Three Reasons You Should Let Purpose Drive Your Company
Your business is more than the money you make. A company's purpose is what will drive your long term success.
I recently wrote about the drive among millennial entrepreneurs to start companies that don't just seek profit, but to achieve a higher purpose. This sort of purpose-driven entrepreneurship isn't just a millennial fad, but an important way to transform your business regardless of generational identity.
Purpose driven organizations are getting a lot of buzz these days. Purely financial measures of success like profit and shareholder value are, after all, not the only measure of success for a company. They may not even be the best measures. After all, profit doesn't define a company. It isn't a very good guide for developing a product or strategy, nor does it inspire passion in employees or loyalty among consumers.Purpose and values, on the other hand, are at the core of your company's identity.
Purpose is a broader way of looking at what differentiates a company. Your purpose could be to surprise and delight your customers, do good in your community or find more sustainable or transparent ways to do business. It could be as lofty as finding new ways to explore the reaches of space or as down to earth as giving a child a new pair of shoes.
So if it's not a new idea, why should you let purpose drive your company?
1) Purpose transforms culture
Every company exists for a reason or purpose. The problem is that not every company is clear about what that reason is, or has a purpose that is deeply engrained in its culture. Sure, your company might exist to make widgets, but why do you make them? What do they allow you to do? What do those widgets allow your customers or community to do? What brings your team to work every day?
Purpose is the difference between companies that manage resources, and those that mobilize them. Your purpose should drive decision-making, from hiring decisions to how profits are invested or reinvested. In purpose-driven companies, employees are hired based on not just of whether they can do the job, but whether they fit your purpose. Profits might be invested in improving local communities, or finding ways to do business in a way that is more environmentally friendly.
When purpose and culture are in alignment, everything a company does is focused in some way on the broader good, and that gives both employees and customers a reason to care about your company at a deeper level than a paycheck or a low price. And this purpose pays off: studies show that focus on some sort of social good can increase employee productivity by up to 30%.
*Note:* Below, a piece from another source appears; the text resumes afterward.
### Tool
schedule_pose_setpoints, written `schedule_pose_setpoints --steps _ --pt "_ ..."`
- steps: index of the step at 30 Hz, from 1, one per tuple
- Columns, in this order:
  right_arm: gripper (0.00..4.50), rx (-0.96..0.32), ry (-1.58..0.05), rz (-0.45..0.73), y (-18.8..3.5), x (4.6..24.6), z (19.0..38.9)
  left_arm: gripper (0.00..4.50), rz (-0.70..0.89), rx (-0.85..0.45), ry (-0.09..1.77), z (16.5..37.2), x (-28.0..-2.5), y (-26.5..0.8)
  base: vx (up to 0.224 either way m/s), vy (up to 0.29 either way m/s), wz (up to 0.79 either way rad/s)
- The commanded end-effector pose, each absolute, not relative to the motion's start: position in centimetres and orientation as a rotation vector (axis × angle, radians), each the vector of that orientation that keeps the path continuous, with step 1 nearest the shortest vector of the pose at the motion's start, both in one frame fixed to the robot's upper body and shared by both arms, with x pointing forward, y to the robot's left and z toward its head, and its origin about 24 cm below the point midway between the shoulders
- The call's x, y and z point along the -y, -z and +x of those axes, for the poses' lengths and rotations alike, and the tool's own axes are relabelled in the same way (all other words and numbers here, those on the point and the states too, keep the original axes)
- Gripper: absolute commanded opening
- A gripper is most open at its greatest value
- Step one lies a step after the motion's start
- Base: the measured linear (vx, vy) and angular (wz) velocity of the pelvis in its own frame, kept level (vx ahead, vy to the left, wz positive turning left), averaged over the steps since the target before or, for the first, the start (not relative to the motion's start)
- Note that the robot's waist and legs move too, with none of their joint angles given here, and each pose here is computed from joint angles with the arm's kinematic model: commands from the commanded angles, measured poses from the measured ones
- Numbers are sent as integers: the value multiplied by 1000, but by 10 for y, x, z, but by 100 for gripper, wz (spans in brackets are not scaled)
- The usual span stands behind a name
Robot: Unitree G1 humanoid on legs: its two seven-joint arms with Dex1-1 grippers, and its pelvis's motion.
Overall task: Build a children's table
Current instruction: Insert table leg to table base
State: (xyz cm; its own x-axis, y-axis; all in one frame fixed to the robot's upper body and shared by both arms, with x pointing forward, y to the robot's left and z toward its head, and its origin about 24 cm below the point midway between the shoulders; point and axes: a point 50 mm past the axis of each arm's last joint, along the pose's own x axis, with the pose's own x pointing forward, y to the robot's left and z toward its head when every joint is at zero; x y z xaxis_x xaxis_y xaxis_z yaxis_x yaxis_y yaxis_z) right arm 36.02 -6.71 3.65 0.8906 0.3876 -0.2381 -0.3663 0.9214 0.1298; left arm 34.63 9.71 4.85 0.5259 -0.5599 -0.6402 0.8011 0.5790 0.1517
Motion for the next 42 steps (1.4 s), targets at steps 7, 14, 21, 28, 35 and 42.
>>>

2) Purpose transforms industries
Any industry where the purpose of a company aligns with a consumer need is ripe for transformation, especially when technology combines with purpose. Twenty years ago, Amazon transformed the once-staid book-selling industry by making books available over the internet; now that same company is transforming how books, music and video, and many other products are published and consumed with Kindle and Amazon Prime.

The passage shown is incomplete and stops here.